MOVING FORWARD - NO, NOT JUST YET...


There is no way out, only a way forward.
~Michael Hollings


Dear Kevin,

It is the early hours of the morning and sleep eludes me.  I hear the freeway traffic in the distance... Life begins another God-given day.

In the wee hours of the morning, I was thinking...  (I know, that's dangerous) anyway, I was thinking about the pain... the pain that's always with me, always there.  I was thinking back when it was so intense, it liked to have sucked the breathing, living life out of me!  I was thinking how, now, it has softened to a more gentle pain and only at certain times does it rear it's ugly self and become intense...  I can live with that.

There was a time that I wondered...  Is there no damn relief from this miserable, God-awful pain?  Is there nowhere I can go to - disappear to?  What I really wanted was to go back in time...

I wanted to go back to that other world before your death... before your hurt yourself.  I wanted to go back to a world before it became my world of "before" and "after"...  I wanted to go back to a world where life was simpler and my comfort zone was not disturbed too greatly.  But, unfortunately, that world no longer exists.  Still - I keep trying to go back.  I keep searching it out.  I keep trying to remember what it was like.  I yearn to go back.  But then, I am called back - a voice within me speaks...  "You can't go back.  This is your world now.  This is where you live now.  This is where your life is now.  This is where you belong now"...convincing myself, I began to move forward...second by second.

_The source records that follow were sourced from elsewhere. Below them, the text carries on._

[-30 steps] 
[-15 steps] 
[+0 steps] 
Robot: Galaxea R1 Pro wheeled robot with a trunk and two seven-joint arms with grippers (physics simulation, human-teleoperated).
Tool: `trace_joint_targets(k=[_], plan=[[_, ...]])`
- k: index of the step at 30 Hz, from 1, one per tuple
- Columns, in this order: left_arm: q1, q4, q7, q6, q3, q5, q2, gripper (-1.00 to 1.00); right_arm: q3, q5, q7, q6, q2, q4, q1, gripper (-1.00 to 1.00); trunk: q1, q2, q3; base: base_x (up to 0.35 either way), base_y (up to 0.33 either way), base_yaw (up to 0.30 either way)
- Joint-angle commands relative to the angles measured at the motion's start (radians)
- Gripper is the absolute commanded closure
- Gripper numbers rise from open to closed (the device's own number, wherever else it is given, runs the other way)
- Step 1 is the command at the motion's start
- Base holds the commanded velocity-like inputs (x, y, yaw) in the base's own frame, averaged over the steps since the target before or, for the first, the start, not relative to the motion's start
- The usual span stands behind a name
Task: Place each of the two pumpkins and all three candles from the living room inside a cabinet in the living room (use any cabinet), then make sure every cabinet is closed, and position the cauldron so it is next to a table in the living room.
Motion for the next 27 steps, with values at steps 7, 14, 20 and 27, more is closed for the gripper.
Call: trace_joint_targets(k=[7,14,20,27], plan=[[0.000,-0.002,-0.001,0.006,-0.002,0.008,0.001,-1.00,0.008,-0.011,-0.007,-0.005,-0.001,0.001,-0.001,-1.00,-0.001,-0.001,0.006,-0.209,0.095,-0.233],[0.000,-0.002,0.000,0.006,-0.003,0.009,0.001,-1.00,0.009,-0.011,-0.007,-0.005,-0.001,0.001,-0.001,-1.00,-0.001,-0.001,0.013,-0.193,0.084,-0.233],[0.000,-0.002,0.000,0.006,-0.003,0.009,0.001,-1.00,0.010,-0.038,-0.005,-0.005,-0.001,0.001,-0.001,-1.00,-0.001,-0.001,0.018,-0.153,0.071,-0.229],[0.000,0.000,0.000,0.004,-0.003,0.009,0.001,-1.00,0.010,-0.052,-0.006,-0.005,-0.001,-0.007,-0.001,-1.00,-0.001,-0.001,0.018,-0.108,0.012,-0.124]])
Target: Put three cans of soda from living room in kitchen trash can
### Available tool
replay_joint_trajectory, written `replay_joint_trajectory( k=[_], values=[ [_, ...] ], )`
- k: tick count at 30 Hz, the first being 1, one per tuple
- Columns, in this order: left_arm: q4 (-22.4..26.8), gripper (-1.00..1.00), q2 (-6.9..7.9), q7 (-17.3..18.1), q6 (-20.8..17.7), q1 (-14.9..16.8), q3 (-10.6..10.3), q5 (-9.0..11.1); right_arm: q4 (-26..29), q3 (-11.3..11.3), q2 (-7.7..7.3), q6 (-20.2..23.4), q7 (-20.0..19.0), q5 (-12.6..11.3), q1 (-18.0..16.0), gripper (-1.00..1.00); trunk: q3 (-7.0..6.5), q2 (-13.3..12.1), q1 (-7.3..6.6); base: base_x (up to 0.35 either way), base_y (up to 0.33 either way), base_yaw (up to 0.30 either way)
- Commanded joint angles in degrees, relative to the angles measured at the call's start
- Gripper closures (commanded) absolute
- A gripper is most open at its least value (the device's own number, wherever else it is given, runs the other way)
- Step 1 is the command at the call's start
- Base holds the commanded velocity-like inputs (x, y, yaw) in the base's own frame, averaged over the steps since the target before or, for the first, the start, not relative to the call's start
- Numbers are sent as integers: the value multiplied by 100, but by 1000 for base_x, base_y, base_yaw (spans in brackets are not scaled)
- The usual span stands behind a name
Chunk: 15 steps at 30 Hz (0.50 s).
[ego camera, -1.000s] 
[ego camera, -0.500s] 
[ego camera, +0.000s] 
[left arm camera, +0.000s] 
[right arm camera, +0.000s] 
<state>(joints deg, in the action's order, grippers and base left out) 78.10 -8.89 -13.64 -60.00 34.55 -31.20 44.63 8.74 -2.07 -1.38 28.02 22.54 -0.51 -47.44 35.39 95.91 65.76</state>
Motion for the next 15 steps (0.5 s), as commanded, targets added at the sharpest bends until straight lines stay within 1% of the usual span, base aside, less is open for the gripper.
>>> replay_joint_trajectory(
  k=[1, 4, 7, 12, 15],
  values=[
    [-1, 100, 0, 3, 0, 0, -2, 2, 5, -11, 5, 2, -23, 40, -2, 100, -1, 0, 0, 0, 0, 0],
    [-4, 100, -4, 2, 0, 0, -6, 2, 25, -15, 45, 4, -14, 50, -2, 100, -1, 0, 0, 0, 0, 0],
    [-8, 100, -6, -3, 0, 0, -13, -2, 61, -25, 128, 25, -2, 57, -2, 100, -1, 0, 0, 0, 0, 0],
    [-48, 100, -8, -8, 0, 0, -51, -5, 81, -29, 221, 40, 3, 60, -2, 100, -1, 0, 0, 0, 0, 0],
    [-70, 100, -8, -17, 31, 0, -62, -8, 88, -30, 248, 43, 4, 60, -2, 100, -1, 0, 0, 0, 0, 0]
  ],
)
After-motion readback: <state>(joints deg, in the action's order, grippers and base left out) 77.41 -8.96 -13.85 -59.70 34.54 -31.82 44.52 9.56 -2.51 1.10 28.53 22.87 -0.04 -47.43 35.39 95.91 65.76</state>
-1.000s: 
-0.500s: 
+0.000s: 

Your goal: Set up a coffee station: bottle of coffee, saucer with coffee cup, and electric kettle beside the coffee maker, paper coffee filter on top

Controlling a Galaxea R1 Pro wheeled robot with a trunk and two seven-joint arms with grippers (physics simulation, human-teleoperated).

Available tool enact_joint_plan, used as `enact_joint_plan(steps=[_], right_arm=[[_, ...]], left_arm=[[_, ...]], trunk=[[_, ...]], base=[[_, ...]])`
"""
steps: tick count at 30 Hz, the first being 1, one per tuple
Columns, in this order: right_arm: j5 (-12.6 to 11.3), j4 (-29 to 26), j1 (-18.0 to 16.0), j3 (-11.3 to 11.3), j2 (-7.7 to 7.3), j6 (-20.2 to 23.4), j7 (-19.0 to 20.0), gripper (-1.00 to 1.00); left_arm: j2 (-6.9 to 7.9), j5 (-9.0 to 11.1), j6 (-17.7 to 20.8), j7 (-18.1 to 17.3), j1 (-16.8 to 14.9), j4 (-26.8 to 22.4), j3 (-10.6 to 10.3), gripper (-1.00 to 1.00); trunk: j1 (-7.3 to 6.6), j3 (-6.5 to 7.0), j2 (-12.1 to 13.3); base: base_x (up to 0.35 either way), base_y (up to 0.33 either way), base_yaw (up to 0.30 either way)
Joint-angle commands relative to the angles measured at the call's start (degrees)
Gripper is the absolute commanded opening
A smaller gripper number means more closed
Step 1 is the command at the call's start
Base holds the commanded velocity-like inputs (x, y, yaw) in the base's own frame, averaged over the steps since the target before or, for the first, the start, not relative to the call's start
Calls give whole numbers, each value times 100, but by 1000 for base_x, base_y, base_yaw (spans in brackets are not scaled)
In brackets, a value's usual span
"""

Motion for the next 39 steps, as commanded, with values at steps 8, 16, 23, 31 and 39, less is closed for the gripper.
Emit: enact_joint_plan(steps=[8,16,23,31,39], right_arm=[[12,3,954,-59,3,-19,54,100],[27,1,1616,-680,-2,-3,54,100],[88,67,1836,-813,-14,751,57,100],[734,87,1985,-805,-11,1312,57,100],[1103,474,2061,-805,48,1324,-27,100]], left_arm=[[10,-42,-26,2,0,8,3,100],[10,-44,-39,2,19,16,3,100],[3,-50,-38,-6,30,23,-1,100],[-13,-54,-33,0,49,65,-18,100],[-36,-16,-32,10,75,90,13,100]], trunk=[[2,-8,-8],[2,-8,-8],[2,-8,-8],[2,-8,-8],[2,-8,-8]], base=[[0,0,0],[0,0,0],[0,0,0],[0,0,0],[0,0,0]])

And, here I am now...  This is where the seconds have taken me - two years and four months later.  I am in a new time frame.  My world is different, somewhat changed.  My relationships have changed.  My relationship with you is changed.  My relationship with myself is changed.  I could have stayed put.  For awhile I did.  I lingered, hoping to stay there forever.  But one can't stay in the past forever.  Time is constantly moving forward - life goes on.  I was forced to move forward and go on, too...

I find myself in this new world with so many "unknowns" - unknown territory, unknown adventures - a life unknown.  And, as I think about it all, I marvel that I've made it this far.  I marvel at a God that nudged me through it all - second by second. 

Here I am, me, Gloria, watching a new sunrise welcome in a new day.  And I wonder... what now?  Where do I go from here?  What lies in wait for me?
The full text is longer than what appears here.